Le Tribunal Administratif de Lille a annulé les opérations électorales organisées le 15 mars 2020 dans la commune de Grand-Fort-Philippe, se fondant sur une violation des dispositions des articles L.52-1 et L.52-8 du Code électoral.

Étaient en cause :

  • D’une part, l’organisation d’une cérémonie d’inauguration d’un nouveau quartier encore en construction, n’apparaissant pas justifiée au vu de l’état d’avancement du projet, et qui a été l’occasion, pour le Maire sortant, de tenir des propos à connotation électorale, 
  • Et d’autre part, celle d’un thé dansant, dont l’entrée était, contrairement aux éditions précédentes, gratuite.

Tribunal Administratif de Lille, 23 septembre 2020, Elections municipales et communautaires de Grand-Fort-Philippe, n°2002442, 2002580

Concernant l’inauguration d’un nouveau quartier en construction, 

En l’espèce, au cours du mois de février 2020, la livraison d’une vingtaine de maisons d’un nouveau quartier en construction a donné lieu à une cérémonie d’inauguration organisée par l’investisseur privé de ce projet immobilier. A cette occasion, le Maire sortant, invité par l’organisateur en sa qualité de maire de la commune, s’est exprimé publiquement dans les termes suivants : « En 2014, les autorités refusent que soient construits des logements dans une zone pourtant entourée de maisons. La pugnacité de la Ville et de ses partenaires a payé ».

Alors qu’il n’est pas contesté que le quartier était encore en travaux sur plus de 70 % de sa superficie, cette manifestation publique a ainsi été l’occasion d’une expression politique en relation directe avec la campagne électorale qui témoigne de la volonté particulière d’influencer les électeurs à une date proche du scrutin.

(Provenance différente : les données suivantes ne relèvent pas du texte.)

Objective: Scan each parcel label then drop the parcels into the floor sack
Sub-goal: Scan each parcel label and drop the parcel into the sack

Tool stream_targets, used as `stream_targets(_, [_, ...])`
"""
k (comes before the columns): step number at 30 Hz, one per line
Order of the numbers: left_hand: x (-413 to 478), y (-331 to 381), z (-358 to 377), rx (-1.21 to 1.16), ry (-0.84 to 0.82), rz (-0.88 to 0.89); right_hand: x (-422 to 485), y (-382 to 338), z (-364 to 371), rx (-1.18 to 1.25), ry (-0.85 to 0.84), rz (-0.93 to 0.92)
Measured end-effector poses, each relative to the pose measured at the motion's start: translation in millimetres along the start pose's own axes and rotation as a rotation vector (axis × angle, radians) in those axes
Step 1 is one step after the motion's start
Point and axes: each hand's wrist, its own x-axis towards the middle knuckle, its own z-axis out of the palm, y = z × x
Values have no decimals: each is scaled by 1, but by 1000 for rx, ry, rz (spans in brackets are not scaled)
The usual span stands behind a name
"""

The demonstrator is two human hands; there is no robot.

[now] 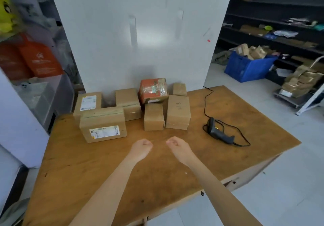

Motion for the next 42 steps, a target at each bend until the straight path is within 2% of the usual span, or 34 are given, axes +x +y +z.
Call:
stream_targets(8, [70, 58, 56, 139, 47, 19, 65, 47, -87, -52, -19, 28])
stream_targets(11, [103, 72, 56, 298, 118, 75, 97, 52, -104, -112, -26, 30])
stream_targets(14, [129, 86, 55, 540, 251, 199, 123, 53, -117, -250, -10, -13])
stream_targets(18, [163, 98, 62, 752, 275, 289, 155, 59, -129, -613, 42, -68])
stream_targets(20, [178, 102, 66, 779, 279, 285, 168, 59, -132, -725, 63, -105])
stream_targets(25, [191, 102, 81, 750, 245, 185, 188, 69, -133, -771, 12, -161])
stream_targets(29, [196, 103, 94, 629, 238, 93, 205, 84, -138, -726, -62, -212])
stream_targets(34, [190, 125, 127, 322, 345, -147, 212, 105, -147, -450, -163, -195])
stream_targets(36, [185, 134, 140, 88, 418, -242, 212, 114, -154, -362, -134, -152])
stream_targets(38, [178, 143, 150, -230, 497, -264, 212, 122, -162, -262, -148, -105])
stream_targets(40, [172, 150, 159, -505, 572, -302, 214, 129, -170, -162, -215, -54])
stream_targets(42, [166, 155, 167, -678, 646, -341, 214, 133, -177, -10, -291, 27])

Le juge électoral relève, s’agissant de cet événement, qui n’était pas justifié par l’achèvement d’une étape significative de l’opération immobilière en cause, a été l’occasion d’une expression politique en relation directe avec la campagne électorale, et ce, alors même que le quartier était encore en travaux sur plus de 70 % de sa superficie, ce qui témoigne, selon le jugement, de la volonté particulière d’influencer les électeurs à une date proche du scrutin.

Soulignant que la diffusion de ces propos, qui ont été rapportés dans la presse locale accompagnés d’une photographie de l’événement, n’aurait pas revêtu un caractère restreint, le jugement retient que l’inauguration en litige, relayée par voie de presse, doit être assimilée à une campagne de promotion publicitaire relevant de l’interdiction prévue par les dispositions précitées du second alinéa de l’article L. 52-1 du code électoral.

Concernant l’organisation d’un thé dansant, 

En l’espèce, la commune a organisé un thé dansant annuel dont l’entrée était, et ce contrairement à l’usage, cette année, gratuite, comme le mettaient en avant divers documents faisant la publicité de cet évènement. Pour tenter d’échapper à la constatation de la violation du Code électoral, le Maire a essayé, en défense, de démontrer que le thé dansant était organisé par une association privée, et non pas par la commune… Argument qui était contredit par les pièces du dossier et notamment les mentions du prospectus faisant la publicité de cet événement.

Dans ces conditions, le juge électoral, relevant que cette manifestation, organisée à une date proche du scrutin et qui a connu, selon les termes mêmes d’un message public du Maire sortant, publié le 19 février 2020 « une belle affluence », a consisté, d’une part, en une opération destinée à influencer les électeurs et d’autre part, en une libéralité consentie par une personne morale de droit public à la liste conduite par le maire sortant, en violation des dispositions de l’article L. 52-8 du code électoral, ayant eu pour objet ou pour effet de porter atteinte à la sincérité du scrutin.

Constatant l’existence de ces manquements aux dispositions des articles L.52-1 et L.52-8 du Code électoral, le juge considère que ces derniers ont constitué des manœuvres susceptibles, compte tenu de l’écart de dix-sept voix séparant la liste arrivée en tête de la majorité absolue des suffrages exprimés, d’altérer la sincérité du scrutin.

Le juge refuse, cependant,  de prononcer l’inéligibilité du Maire sortant, considérant que les manœuvres en question ne présentent pas un caractère frauduleux au sens des dispositions précitées de l’article L. 118-4 du code électoral.